Alcohol Test - Breath - Breath Alcohol Test


Overview & Description

This test measures the concentration of alcohol in the blood. It does so by analyzing the level of alcohol in exhaled air.

Who is a candidate for the test?

A breath alcohol test may be performed on a person who was involved in a motor vehicle accident to determine if he or she was legally intoxicated at the time of the accident.

How is the test performed?

The test is administered using a kit that includes a balloon and a glass tube filled with yellow crystals. The yellow crystals turn green when exposed to alcohol-containing air.

The person being tested is asked to exhale into the balloon. The person should fill it with one continuous breath. The balloon's mouthpiece is fitted to the end of the glass tube.
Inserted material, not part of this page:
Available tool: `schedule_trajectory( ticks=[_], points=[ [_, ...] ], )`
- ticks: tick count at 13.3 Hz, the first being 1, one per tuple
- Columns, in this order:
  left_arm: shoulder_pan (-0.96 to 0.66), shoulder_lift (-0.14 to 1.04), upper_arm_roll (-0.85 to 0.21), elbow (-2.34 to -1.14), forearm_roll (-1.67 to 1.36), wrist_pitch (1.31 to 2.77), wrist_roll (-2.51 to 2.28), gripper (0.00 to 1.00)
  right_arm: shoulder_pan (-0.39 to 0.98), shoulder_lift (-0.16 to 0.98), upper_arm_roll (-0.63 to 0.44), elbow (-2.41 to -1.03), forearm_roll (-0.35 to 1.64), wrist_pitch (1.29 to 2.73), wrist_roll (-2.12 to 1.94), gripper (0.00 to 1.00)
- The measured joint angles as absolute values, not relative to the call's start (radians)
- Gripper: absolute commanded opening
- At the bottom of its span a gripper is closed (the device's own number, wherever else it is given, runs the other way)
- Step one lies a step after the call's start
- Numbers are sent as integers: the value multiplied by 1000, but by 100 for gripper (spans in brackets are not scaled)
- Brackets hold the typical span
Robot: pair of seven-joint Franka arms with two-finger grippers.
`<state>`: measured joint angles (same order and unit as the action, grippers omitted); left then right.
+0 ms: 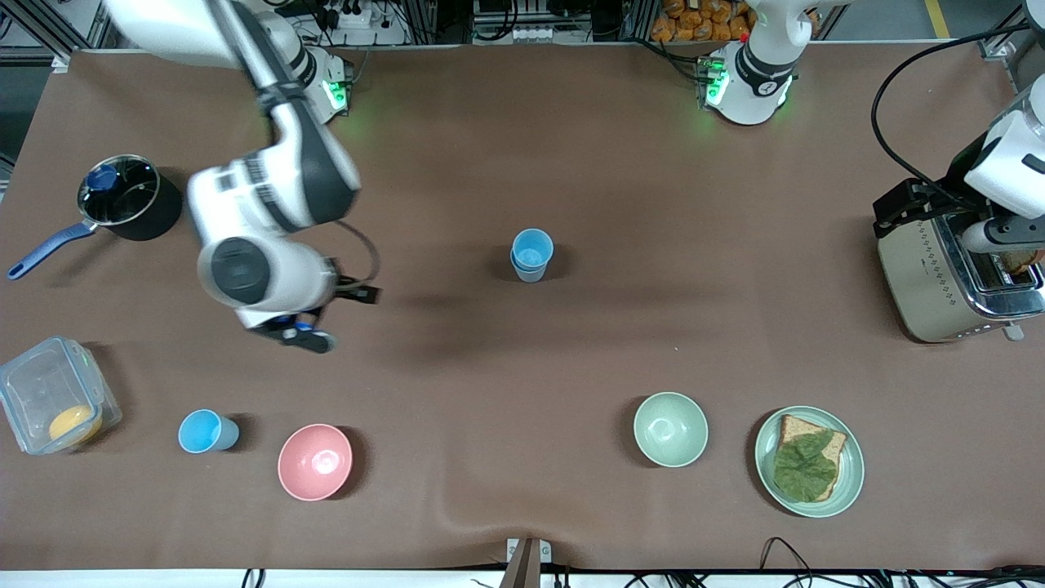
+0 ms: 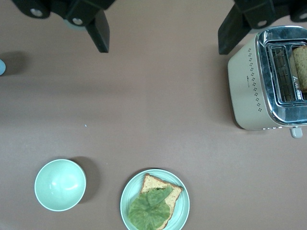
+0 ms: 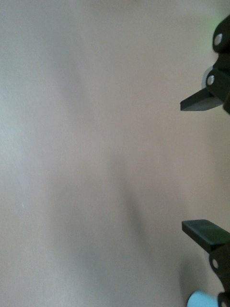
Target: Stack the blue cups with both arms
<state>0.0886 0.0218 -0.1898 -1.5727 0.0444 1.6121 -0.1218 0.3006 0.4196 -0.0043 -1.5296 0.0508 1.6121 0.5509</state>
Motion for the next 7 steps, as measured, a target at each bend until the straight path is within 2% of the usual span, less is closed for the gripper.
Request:
schedule_trajectory(
  ticks=[4,7],
  points=[
    [89,22,-190,-1572,44,1612,-122,100,160,330,-5,-1529,51,1517,338,100],
    [89,21,-190,-1572,44,1611,-122,100,140,237,-4,-1529,50,1463,298,100]
  ],
)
The air inside the balloon is allowed to flow through the glass tube for one minute. The alcohol content of the exhaled air is measured by counting the number of bands in the tube that have changed from yellow to green. This reflects the alcohol content of the blood.
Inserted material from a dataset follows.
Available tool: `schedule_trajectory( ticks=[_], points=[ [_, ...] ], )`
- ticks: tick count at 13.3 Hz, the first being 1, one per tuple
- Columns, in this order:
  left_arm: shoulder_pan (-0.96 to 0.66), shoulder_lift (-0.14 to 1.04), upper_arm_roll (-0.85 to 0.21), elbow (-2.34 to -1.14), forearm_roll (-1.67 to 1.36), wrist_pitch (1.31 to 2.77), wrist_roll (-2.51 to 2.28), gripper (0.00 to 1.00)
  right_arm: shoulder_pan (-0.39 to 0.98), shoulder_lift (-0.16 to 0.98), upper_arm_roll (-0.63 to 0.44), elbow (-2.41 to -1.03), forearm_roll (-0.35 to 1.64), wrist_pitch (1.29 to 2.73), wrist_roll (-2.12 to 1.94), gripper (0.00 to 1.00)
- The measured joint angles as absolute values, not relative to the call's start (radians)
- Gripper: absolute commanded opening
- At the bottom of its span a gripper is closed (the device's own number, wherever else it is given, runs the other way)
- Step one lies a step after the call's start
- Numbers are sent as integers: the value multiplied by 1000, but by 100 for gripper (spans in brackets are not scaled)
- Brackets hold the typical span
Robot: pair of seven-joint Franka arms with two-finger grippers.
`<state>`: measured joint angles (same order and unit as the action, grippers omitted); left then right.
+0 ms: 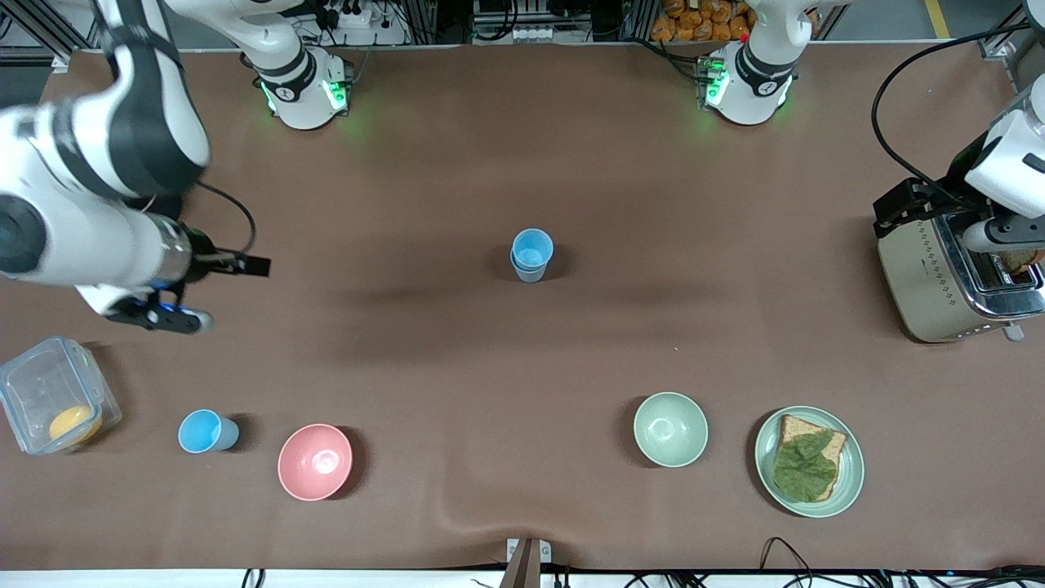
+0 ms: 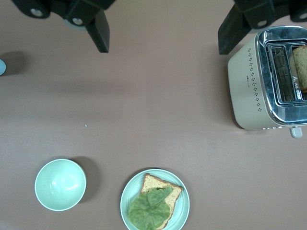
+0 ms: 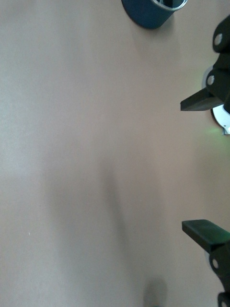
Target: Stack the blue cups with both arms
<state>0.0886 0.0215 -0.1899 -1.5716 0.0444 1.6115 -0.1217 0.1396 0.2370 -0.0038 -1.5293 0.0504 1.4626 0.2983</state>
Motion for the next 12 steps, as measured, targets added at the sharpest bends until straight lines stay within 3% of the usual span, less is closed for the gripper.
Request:
schedule_trajectory(
  ticks=[7,12],
  points=[
    [89,22,-189,-1544,44,1611,-122,100,-49,46,-5,-1532,26,1467,21,100],
    [89,25,-187,-1530,21,1583,-122,100,-59,12,-3,-1541,-24,1495,15,100]
  ],
)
A calibrated breathalyzer machine is also available to check a person's alcohol level. The person blows into a mouthpiece, and the machine displays the alcohol level. This is more accurate than the balloon type test.


Preparation & Expectations

What is involved in preparation for the test?

There is no preparation for this test.


Results and Values

What do the test results mean?

Normally, blood alcohol level is zero. The air a person exhales will contain no alcohol. The yellow bands in the tube will not change color.

If blood alcohol levels are elevated, some of the yellow bands in the glass tube will change from yellow to green.

If one band is green, blood alcohol levels are .00% to .05%.

If two bands are green, blood-alcohol levels are .05% to 0.1%. At these levels, the individual will suffer from reduced muscular coordination, impaired judgment, and longer reaction time due to alcohol intake.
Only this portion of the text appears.